Does Streaming Mean the End of Hadoop and Batch Processing?
Hadoop has become the unapologetic poster child of big data. Though not without its challenges, Hadoop is more or less the default setting for companies looking to get into big data analysis. The Hadoop architecture, of course, is batch processing. But some say batch isn’t the future of Hadoop and big data, that the drive to achieve real time information is pushing the industry away from batch and toward streaming. So, is batch an endangered species, or is there room for both batch and streaming in the crystal ball?
Does Streaming Have to Mean the End of Batch?
Elephants are great workers, but as it happens, they aren’t so speedy.
Doug Cutting, founder of Cloudera, maintains that batch was never the point when designing Hadoop, that’s just what worked. In an email to writer Matt Asay of InfoWorld, Cutting stated, “It wasn’t as though Hadoop was architected around batch because we felt batch was best. Rather, batch, MapReduce in particular, was a natural first step because it was relatively easy to implement and provided great value. Before Hadoop, there was no way to store and process petabytes on commodity hardware using open source software. Hadoop’s MapReduce provided folks with a big step in capability.”
In fact, for all of the hoopla surrounding the success of MapReduce, one of the most touted users, Google, has long since abandoned it. MapReduce served as the basis for Hadoop, but Google’s abandonment of MapReduce doesn’t translate into the prediction of extinction for Hadoop.
As Patrick McFadin of DataStax points out (also to Asay of InfoWorld), it can be difficult for companies to see a return on investment in big data for some time. Businesses are desperately seeking ways to speed up what they get out of the data, but there are numerous steps in between investment and return on investment. Batch processing still has a place in Hadoop, but not at the onset. McFadin believes batch can be useful after the fact for running rollups and deeper analytics. The combination of batch plus real-time speed is known as the Lambda architecture. But neither Cutting or McFadin think that batch will remain at the core of Hadoop architecture.
Some See Batch as an Unnecessary Old Relic
Co-founder and CEO of Zoomdata, Justin Langseth doesn’t agree. He feels that Lambda is just an unnecessary tradeoff. In an interview with Asay, he stated, “There is now end-to-end tooling that can handle data from sourcing, to transport, to storage, to analysis and visualization,” adding, “Real-time data is obviously best handled as a stream. But it’s possible to stream historical data as well, just as your DVR can stream Gone with the Wind, or last week’s American Idol to your TV. This distinction is important, as we at Zoomdata believe that analyzing data as a stream adds huge scalability and flexibility benefits, regardless of if the data is real-time or historical.”
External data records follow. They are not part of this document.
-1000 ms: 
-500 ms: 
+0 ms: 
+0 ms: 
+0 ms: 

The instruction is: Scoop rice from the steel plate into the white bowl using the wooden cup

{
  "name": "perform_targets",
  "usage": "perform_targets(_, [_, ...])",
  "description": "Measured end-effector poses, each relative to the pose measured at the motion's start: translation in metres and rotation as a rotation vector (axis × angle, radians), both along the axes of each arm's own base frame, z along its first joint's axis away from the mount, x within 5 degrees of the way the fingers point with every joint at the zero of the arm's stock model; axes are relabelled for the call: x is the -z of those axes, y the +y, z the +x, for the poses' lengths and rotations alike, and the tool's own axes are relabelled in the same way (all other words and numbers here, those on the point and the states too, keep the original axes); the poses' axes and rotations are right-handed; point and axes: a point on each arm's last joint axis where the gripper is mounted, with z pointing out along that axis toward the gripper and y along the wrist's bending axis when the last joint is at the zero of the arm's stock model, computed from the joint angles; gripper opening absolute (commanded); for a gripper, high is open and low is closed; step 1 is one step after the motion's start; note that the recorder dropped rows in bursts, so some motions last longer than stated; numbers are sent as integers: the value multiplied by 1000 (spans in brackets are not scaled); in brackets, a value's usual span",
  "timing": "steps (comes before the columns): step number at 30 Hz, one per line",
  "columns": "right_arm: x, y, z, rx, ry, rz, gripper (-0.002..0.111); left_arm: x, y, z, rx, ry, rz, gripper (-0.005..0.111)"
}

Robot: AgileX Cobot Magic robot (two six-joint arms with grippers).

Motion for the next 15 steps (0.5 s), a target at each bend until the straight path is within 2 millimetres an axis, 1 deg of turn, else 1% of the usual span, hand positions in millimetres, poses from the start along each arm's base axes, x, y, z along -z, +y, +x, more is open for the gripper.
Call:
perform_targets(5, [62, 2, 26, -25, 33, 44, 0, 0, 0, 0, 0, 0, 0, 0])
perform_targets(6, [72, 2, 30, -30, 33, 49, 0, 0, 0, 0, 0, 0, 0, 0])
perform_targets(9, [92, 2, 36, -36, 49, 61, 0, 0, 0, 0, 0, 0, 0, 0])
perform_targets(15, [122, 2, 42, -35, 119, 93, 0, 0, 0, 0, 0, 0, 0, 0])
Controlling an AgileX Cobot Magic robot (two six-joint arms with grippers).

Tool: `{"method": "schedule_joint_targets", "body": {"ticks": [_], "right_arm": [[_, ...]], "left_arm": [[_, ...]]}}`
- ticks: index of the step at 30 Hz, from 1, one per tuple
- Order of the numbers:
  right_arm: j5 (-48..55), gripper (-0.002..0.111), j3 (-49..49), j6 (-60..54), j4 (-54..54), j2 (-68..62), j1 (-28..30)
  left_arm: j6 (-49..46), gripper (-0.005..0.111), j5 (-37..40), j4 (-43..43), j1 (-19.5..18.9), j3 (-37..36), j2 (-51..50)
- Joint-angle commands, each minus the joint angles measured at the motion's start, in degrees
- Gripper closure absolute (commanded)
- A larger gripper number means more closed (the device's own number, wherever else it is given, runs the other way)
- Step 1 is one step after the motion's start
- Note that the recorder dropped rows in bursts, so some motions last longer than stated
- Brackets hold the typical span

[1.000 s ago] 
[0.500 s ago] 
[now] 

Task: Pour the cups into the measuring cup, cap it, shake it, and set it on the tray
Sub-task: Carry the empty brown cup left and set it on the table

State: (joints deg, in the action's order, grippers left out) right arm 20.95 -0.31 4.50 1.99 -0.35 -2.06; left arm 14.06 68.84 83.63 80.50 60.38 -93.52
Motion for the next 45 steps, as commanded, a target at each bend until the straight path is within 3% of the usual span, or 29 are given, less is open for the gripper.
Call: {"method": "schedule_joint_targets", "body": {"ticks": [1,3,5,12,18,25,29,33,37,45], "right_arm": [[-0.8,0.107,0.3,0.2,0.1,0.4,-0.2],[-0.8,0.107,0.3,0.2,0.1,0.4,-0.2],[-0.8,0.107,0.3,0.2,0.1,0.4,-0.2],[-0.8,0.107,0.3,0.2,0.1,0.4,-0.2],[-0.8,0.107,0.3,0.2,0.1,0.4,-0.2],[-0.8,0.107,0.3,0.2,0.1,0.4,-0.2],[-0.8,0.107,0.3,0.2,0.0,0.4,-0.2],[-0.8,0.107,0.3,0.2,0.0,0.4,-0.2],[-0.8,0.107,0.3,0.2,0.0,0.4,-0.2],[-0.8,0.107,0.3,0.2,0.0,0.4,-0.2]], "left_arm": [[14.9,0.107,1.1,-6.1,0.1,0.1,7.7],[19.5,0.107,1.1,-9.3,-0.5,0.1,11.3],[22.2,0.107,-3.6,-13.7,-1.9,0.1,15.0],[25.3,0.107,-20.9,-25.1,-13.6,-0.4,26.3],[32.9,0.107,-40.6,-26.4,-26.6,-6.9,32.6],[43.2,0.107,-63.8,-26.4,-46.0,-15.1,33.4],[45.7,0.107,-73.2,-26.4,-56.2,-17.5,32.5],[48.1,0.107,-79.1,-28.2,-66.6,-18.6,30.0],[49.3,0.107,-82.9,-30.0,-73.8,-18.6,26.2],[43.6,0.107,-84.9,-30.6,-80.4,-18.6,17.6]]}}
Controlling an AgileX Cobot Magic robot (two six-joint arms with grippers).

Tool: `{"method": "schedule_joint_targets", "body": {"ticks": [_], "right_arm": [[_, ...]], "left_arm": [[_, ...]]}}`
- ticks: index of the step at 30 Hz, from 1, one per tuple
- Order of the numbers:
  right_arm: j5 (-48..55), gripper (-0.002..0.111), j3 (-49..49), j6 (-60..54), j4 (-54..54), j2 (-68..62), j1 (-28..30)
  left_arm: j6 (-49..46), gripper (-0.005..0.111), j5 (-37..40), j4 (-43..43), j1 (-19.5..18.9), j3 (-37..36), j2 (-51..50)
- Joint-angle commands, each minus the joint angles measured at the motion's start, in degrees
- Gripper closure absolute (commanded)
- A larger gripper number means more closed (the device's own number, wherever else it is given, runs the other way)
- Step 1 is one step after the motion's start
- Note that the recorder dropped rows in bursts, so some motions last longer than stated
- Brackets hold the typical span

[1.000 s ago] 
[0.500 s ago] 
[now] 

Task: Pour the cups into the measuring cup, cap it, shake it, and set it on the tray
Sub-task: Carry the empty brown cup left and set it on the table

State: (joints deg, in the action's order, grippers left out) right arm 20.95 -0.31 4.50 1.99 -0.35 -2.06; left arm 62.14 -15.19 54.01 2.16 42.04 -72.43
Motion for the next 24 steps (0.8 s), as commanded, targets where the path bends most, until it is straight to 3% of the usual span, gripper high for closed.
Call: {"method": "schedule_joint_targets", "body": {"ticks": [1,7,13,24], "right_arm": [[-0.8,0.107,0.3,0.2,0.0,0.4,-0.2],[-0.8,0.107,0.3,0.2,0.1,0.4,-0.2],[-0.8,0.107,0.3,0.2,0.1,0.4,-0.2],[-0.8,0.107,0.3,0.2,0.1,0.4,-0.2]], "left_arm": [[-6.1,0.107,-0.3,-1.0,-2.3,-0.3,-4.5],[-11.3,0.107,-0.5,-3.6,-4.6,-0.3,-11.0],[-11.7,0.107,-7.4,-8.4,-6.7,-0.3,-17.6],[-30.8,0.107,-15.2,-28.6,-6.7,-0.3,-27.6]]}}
Langseth also points out that eliminating batch simplifies data analysis, because there is no need to fret over batch windows and batch failures and such.
What’s the Real Deal?
In the end, streaming might just end up as one of several options for handling big data analytics.
It’s difficult to argue against any of these professionals, as they each have a proven track record in terms of identifying the future of big data and developing great solution to meet needs. However, as Cutting points out, Hadoop (and, effectively, big data) isn’t moving away from batch and toward streaming, but instead streaming is joining one of the numerous options for using Hadoop and getting great analysis out of big data.
There are several great tools for real-time analysis, including Spark, Storm, and Kafka. For instance, Syncsort has partnered with Impetus Technologies to provide an integrated solution that dramatically simplifies the creation of real-time analytics. Syncsort also introduced a unique, new design approach in a new release of its data integration product suite, DMX-h, that “future-proofs” applications on Hadoop by supporting multiple compute frameworks including MapReduce and Spark. As time goes on, it’s likely that the boom of new products will lull and we’ll gradually migrate to the best tools and hone those, while allowing those that didn’t prove so useful to fall by the wayside. It’s hard to see how streaming could push out batch completely, as batch is extraordinarily useful for handling really big data sets for large-scale analysis.